Jeafrys segera bersujud syukur dengan khitmad meski darah segar mengalir diwajahnya.
Jeafrys merelakan Arabels bersama Rem sebab sekarang dia tahu siapa sebenarnya Rem Scraster itu. Hanya dengan sedikit kekuatannya saja, dia sudah hampir mati namun dia masih diberi pengampunan olehnya.
Jeafrys bertobat mulai saat ini dia tidak akan menggangu apalagi berurusan dengannya.
"Terima kasih tuan Rem...
"Anda mau bermurah hati mengampuni nyawa saya ini!"
Bahkan Jeafrys merendahkan statusnya serendah rendahnya layaknya seorang pelayan.
Setelah kejadian ini Jeafrys tidak mempermasalahkan melihatnya bersama gadis pujaan hatinya.
Benar apa perkataannya itu bahwa, carilah takdir yang dia cari dengan sepenuh hati.

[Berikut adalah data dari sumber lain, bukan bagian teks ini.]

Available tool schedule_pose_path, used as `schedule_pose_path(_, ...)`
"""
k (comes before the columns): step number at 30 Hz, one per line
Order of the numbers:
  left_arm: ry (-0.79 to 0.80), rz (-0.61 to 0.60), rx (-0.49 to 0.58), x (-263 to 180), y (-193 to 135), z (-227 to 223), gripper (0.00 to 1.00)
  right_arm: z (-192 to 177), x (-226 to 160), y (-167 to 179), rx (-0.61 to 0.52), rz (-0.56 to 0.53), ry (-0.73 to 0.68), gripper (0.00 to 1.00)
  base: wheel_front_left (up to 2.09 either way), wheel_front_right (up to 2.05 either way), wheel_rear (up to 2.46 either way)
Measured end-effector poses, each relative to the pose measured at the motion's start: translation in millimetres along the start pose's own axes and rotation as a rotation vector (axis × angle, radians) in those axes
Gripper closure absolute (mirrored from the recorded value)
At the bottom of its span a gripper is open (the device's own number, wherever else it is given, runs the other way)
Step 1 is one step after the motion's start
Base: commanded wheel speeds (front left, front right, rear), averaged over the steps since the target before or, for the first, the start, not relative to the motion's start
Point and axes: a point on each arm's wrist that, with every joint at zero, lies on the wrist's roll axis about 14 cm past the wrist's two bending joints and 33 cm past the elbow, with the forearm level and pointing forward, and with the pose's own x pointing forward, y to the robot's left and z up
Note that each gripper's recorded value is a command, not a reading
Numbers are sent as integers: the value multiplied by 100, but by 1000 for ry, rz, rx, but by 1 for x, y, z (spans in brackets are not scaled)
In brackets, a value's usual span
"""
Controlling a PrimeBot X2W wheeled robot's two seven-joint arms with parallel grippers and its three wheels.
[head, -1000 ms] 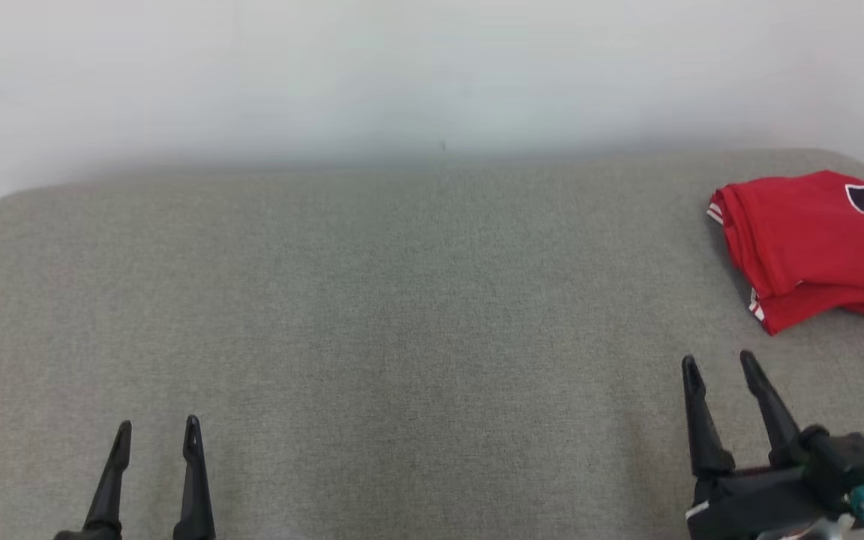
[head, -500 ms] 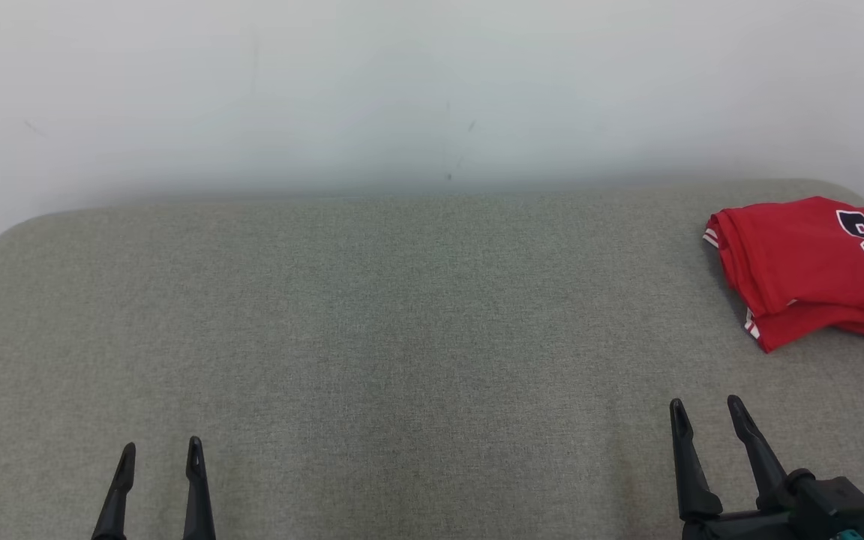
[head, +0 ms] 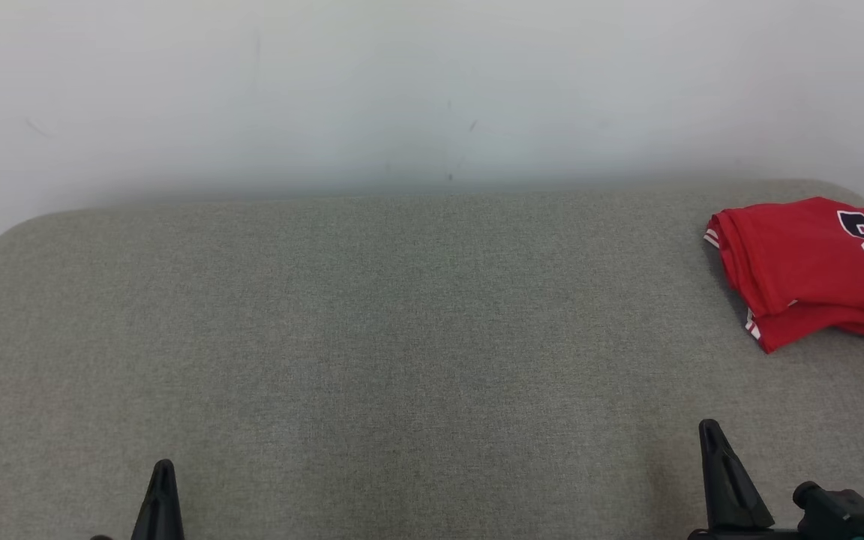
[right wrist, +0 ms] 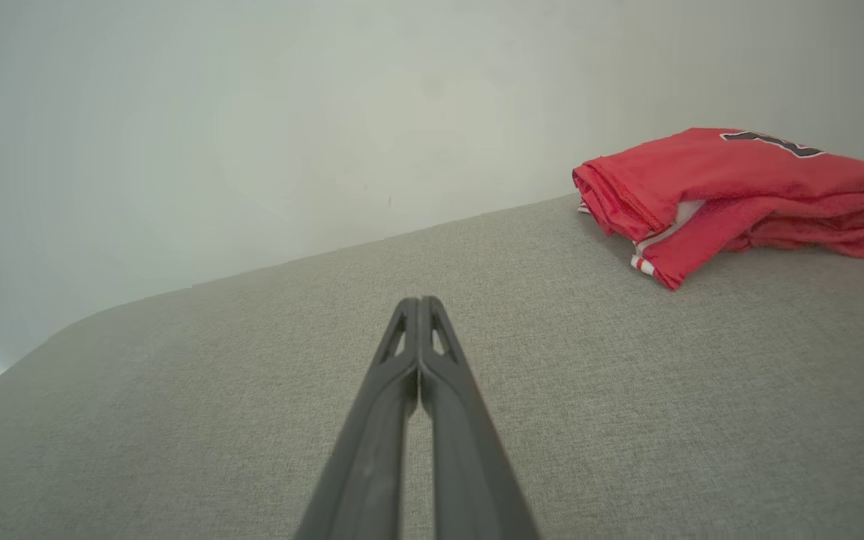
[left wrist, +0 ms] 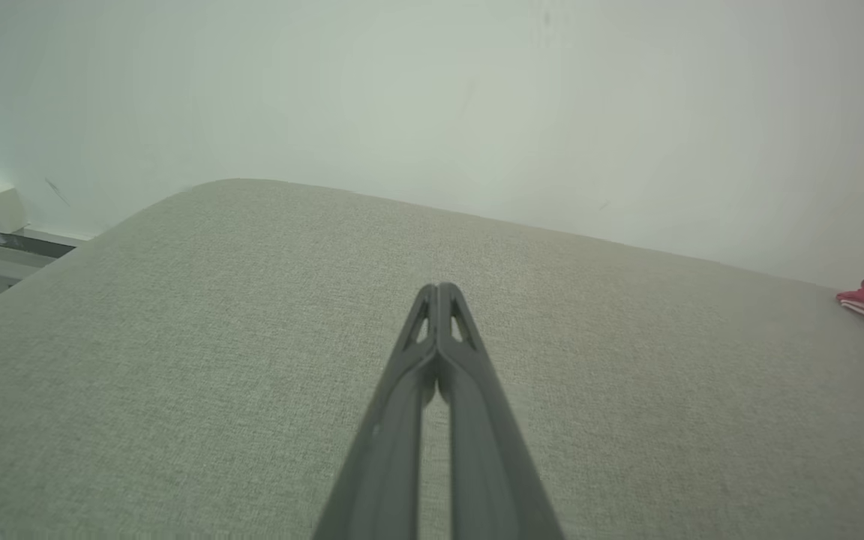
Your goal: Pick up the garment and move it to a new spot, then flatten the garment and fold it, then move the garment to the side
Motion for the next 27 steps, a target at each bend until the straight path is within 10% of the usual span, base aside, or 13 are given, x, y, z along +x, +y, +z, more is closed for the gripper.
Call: schedule_pose_path(27, 52, 68, -450, 10, 8, -7, 100, 3, 11, -17, 433, -84, 0, 100, 0, 0, 0)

Jeafrys menyadari mungkin dia tidak ditakdirkan bersama Arabels.
Jeafrys yakin jika akan ada penggantinya dikemudian hari.
Ikhlas mengajarkan satu hal bahwa cinta tidak bisa dipaksakan apalagi mencintai dalam keadaan diam tanpa adanya kenyataan.
Maka mungkin suatu saat nanti akan hadir seseorang yang mengisi hati yang hampa ini, lalu berakhir hidup damai dalam kebersamaan.